**The data**:
+-------+

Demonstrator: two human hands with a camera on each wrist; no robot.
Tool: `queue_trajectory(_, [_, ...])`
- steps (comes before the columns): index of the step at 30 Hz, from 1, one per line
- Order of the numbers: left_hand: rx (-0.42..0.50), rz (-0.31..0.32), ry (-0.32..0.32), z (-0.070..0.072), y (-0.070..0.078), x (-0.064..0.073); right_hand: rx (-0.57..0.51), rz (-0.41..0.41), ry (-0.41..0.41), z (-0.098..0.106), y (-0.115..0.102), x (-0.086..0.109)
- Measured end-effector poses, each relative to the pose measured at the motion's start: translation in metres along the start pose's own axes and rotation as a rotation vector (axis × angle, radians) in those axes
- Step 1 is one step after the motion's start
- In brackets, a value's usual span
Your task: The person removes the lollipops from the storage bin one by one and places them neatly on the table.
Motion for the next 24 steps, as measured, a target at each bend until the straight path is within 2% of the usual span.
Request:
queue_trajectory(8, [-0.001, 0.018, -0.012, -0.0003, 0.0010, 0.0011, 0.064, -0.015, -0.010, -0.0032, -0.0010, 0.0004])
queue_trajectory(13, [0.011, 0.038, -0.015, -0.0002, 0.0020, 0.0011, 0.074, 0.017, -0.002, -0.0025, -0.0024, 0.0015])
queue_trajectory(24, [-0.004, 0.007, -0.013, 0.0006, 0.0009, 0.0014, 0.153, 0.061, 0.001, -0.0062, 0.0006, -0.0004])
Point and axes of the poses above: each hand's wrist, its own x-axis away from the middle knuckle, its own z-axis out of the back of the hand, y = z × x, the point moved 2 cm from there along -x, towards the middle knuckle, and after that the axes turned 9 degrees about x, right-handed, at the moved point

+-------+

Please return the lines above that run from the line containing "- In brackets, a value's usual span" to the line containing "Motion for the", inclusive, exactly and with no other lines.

- In brackets, a value's usual span
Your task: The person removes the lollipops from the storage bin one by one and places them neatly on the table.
Motion for the next 24 steps, as measured, a target at each bend until the straight path is within 2% of the usual span.

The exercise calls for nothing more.